WHAT THE TASK ASKS
Whenever a line in the following entries includes "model", tally it. Report nothing except the final count.

═══ STORED DATA ═══

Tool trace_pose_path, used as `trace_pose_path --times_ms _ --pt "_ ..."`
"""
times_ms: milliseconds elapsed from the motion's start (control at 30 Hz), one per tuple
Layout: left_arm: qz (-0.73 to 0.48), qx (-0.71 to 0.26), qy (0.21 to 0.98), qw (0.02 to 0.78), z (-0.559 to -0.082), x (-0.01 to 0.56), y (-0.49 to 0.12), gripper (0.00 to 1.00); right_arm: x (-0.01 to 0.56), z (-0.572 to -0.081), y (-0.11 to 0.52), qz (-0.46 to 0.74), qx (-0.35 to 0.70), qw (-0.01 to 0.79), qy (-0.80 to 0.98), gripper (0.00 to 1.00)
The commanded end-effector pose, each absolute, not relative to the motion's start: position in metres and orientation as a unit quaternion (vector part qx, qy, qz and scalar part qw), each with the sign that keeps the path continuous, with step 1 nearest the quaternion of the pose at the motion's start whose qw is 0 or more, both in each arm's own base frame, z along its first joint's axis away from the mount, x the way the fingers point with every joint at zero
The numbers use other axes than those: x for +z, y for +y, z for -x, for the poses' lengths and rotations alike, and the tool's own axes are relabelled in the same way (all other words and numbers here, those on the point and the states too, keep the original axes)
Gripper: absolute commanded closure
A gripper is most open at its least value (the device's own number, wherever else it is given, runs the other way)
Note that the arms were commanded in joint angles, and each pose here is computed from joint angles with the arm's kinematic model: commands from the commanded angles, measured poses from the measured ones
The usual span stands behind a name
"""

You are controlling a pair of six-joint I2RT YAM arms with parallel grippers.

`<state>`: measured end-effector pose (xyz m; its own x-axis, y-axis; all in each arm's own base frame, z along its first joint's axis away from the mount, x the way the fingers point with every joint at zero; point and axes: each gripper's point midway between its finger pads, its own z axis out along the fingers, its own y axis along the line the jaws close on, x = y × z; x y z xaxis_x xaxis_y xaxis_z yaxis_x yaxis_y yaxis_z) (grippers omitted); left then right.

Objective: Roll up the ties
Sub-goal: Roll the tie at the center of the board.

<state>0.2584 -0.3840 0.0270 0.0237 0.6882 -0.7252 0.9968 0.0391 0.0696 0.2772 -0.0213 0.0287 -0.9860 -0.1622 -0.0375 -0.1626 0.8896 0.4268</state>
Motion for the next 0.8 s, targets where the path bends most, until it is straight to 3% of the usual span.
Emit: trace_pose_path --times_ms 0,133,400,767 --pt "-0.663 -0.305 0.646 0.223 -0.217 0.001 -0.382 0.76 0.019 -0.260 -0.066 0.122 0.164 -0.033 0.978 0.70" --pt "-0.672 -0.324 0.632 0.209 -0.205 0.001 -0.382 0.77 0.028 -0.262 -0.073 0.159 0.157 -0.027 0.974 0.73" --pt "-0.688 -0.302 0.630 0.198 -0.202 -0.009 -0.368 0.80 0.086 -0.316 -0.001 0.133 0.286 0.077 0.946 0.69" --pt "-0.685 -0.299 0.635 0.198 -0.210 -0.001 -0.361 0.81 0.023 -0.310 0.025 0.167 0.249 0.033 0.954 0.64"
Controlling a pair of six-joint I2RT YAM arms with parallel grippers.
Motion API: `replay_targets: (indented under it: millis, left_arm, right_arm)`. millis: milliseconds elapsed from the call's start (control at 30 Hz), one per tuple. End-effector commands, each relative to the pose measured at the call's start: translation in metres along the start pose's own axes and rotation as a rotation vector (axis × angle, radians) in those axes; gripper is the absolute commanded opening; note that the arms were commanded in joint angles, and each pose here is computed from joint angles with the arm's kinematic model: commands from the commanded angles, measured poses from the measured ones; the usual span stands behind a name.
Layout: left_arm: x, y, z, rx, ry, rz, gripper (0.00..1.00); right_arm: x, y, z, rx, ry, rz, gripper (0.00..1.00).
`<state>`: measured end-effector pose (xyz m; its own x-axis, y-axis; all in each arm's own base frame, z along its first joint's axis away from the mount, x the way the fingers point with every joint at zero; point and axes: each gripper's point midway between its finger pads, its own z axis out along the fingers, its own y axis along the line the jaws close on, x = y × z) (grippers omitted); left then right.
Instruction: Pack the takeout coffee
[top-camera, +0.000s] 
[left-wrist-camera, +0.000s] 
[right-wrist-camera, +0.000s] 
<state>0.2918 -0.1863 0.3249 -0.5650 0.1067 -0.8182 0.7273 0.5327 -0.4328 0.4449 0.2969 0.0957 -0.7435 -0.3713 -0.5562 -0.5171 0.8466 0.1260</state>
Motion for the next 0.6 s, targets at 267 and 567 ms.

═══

RESULT OF THE EXERCISE
2